Which lines of the material contain the word "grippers"? Show each one.

Content starts

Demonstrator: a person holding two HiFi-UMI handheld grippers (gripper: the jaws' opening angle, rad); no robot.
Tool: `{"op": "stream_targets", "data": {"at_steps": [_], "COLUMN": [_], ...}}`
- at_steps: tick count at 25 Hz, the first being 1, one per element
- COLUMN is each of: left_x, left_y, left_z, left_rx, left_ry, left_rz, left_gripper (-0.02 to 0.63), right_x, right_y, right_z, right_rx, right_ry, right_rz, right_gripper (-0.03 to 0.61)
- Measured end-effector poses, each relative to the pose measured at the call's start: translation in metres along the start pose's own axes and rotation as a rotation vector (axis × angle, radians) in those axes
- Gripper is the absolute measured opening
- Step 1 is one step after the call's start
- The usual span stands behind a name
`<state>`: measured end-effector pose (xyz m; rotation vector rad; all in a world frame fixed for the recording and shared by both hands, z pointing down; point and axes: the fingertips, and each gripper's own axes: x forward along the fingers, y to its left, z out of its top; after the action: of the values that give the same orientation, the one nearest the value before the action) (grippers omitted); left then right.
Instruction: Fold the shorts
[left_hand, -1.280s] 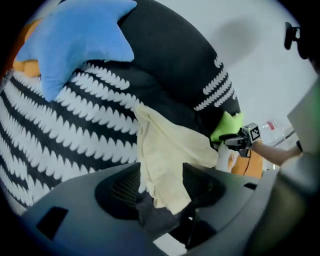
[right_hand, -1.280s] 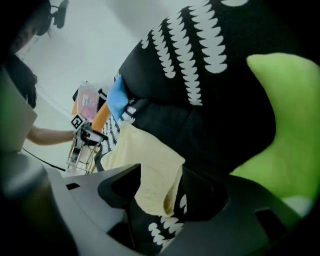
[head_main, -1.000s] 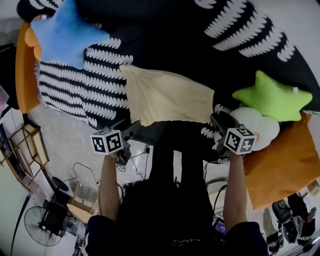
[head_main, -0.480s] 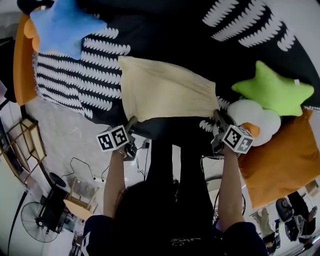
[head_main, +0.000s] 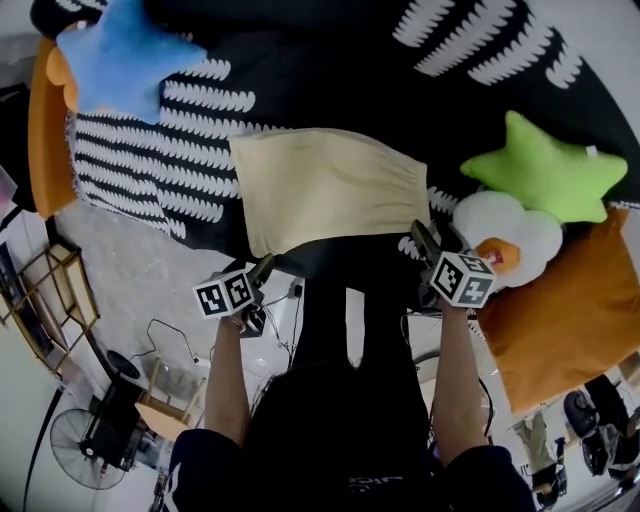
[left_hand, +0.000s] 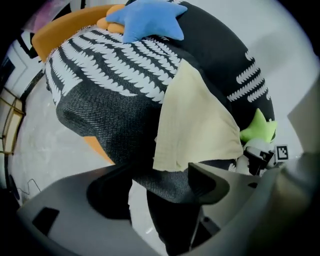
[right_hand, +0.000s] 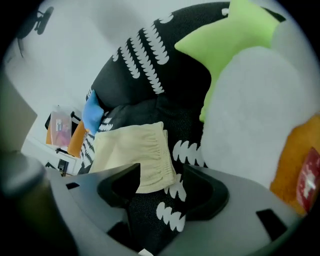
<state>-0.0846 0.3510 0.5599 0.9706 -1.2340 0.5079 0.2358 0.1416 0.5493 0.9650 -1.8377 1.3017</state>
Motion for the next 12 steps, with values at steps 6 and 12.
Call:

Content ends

• _Answer to the problem_
Demonstrator: a person holding two HiFi-UMI handheld grippers (gripper: the jaws' opening angle, rad); no robot.
`<state>`: measured end-effector pose (xyz m; rotation vector rad; all in a world frame fixed for the recording and shared by both hands, z pointing down; point and axes: the fingertips, and each gripper's own axes: x forward along the fingers, y to its left, z out of its top; after the action: of the values that give the same orientation, the one nearest the value before the action) (grippers omitted); left then right.

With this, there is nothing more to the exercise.